Created on 20 Jun 2026

Authors

Hongmei Wang, Xinjia Zeng, Lirong Zhu, Aiping Yang, Meiling Zhang

Published in

Computational biology and chemistry. Volume 124. Issue Pt 2. Pages 109199. Jun 16, 2026. Epub Jun 16, 2026.

Abstract

Coronavirus main protease (Mpro) is a conserved antiviral target, yet most generative AI pipelines optimize surrogate-predicted affinity without enforcing electronic plausibility or cross-target consistency.
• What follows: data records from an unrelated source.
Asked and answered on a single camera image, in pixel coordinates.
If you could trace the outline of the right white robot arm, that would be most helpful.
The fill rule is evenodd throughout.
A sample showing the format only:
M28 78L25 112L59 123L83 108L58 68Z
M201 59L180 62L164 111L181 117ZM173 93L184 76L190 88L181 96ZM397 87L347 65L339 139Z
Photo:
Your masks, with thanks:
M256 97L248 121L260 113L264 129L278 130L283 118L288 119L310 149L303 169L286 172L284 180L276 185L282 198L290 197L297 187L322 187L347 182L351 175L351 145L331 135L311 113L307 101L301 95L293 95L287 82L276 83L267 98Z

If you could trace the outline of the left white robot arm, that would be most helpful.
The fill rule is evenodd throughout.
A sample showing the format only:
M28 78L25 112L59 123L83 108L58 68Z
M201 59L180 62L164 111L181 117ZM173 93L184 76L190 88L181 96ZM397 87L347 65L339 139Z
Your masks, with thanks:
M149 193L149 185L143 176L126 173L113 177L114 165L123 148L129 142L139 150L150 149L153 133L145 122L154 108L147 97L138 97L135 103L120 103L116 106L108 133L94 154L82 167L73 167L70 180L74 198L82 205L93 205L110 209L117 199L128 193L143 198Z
We present PRISM-Gen (Physics-guided Robust Inhibitor Selection Method - Generative Module), a multi-fidelity framework coupling fragment-tree molecular generation with a three-tier electronic screening cascade - GFN2-xTB semi-empirical descriptors, Gaussian Electronic Moderation (GEM) scoring, and B3LYP/6-31 G* DFT validation - followed by conservative worst-case docking across SARS-CoV-2, SARS-CoV-1, and MERS-CoV Mpro. Applied to 4136 generated candidates, the pipeline identifies 36 broad-spectrum-consistent inhibitor candidates whose top-ranked members exhibit predicted worst-case binding energies comparable to those of the non-covalent reference inhibitor ensitrelvir under identical docking conditions, while sharing no Bemis-Murcko scaffolds with nirmatrelvir, ensitrelvir, or GC376. Stage-wise statistical validation confirms that each tier exerts non-redundant, orthogonal selection pressure. Retrospective analysis demonstrates that replacing GEM's continuous moderation with a conventional hard electronic cutoff would eliminate 48.0% of candidates, including 55.6% of the final 36 molecules, disproportionately depleting scaffold diversity. These results establish that continuous, physics-informed electronic moderation integrated within a multi-fidelity generative pipeline can recover structurally novel chemotypes that binary exclusion filters would irreversibly discard - a design principle applicable to generator-agnostic molecular discovery workflows.

PMID:
42320197
Bibliographic data and abstract were imported from PubMed on 20 Jun 2026.